■ **Instructions for the task**:
Taking the line with "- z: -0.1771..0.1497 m" as the first and the line with "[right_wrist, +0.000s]" as the last, set down exactly every line in that range from the entries below, and no more.
── Information shown ──
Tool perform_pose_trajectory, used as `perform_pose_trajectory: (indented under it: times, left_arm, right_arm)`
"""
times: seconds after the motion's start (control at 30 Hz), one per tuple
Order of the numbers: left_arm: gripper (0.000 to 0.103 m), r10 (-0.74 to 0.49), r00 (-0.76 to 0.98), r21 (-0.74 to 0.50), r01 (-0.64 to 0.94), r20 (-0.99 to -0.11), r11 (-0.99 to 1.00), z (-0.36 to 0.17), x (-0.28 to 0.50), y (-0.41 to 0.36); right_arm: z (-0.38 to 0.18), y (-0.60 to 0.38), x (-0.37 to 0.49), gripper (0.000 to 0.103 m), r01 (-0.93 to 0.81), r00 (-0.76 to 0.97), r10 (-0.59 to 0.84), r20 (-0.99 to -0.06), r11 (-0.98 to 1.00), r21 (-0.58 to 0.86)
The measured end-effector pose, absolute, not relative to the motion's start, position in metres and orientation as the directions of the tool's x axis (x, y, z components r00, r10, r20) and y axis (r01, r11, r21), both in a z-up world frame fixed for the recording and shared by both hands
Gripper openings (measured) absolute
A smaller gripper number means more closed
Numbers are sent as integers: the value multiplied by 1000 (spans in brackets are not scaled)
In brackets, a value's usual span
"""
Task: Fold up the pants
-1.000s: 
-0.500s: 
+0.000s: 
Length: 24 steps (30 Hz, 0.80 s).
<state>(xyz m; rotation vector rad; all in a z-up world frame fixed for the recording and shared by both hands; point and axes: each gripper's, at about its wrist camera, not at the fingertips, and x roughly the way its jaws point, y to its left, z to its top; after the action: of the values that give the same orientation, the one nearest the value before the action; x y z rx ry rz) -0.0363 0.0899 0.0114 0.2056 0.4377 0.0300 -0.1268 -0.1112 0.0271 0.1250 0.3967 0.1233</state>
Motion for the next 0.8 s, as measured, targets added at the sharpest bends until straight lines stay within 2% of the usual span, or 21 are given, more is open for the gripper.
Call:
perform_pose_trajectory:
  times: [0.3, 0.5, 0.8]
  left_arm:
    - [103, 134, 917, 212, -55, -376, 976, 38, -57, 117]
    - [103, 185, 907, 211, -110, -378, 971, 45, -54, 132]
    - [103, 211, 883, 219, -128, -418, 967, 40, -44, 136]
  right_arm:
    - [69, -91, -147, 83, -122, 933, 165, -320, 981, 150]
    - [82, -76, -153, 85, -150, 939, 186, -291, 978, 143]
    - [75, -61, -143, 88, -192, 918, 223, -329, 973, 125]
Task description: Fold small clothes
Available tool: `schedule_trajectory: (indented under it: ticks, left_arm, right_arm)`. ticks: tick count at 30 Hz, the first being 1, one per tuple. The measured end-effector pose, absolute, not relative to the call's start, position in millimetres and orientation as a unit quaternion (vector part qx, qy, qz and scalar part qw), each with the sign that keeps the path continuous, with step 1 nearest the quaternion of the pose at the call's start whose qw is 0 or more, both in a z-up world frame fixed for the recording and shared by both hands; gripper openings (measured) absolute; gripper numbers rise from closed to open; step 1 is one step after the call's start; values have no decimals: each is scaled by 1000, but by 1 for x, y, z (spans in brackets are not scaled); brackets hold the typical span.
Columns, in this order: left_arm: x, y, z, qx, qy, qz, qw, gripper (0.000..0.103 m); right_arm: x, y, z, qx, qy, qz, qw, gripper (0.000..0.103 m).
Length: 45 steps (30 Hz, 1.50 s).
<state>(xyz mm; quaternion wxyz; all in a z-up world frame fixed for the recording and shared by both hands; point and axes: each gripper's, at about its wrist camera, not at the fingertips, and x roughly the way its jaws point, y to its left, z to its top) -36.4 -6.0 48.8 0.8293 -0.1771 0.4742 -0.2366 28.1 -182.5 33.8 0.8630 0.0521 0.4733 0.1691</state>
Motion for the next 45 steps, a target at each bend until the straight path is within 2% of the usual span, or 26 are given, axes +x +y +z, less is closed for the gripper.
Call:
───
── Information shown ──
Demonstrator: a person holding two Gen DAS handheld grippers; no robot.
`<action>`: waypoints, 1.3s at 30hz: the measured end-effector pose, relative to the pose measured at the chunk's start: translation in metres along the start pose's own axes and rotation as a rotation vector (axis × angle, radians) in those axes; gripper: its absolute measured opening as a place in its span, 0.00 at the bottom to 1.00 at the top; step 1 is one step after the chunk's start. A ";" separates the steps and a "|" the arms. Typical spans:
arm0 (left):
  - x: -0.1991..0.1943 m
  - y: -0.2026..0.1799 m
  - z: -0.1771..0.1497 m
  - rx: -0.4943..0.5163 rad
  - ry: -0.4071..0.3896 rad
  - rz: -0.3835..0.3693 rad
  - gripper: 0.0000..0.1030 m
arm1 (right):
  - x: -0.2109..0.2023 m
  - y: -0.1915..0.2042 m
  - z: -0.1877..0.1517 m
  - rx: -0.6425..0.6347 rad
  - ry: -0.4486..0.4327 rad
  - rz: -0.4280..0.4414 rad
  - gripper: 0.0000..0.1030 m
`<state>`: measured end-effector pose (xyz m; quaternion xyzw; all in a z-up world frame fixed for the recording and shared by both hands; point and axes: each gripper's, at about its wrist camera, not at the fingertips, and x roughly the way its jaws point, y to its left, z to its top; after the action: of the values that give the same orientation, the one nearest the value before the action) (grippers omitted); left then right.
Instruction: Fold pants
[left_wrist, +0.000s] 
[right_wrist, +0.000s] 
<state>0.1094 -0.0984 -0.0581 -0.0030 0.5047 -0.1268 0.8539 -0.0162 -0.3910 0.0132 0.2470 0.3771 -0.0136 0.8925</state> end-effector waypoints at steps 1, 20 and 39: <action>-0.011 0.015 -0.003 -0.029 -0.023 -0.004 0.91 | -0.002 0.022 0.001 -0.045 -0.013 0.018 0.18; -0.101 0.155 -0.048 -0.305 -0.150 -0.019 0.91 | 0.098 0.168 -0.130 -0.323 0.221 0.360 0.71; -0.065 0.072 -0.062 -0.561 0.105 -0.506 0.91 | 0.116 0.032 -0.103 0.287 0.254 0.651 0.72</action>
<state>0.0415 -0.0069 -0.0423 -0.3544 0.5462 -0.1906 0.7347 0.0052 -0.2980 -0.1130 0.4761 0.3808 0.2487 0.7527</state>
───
■ **Task result**:
  - z: -0.1771..0.1497 m
  - rx: -0.4943..0.5163 rad
  - ry: -0.4071..0.3896 rad
  - rz: -0.3835..0.3693 rad
  - gripper: 0.0000..0.1030 m
arm1 (right):
  - x: -0.2109..0.2023 m
  - y: -0.1915..0.2042 m
  - z: -0.1877..0.1517 m
  - rx: -0.6425..0.6347 rad
  - ry: -0.4486..0.4327 rad
  - rz: -0.4280..0.4414 rad
  - gripper: 0.0000..0.1030 m
`<state>`: measured end-effector pose (xyz m; quaternion xyzw; all in a z-up world frame fixed for the recording and shared by both hands; point and axes: each gripper's, at about its wrist camera, not at the fingertips, and x roughly the way its jaws point, y to its left, z to its top; after the action: of the values that give the same orientation, the one nearest the value before the action) (grippers omitted); left then right.
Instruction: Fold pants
[left_wrist, +0.000s] 
[right_wrist, +0.000s] 

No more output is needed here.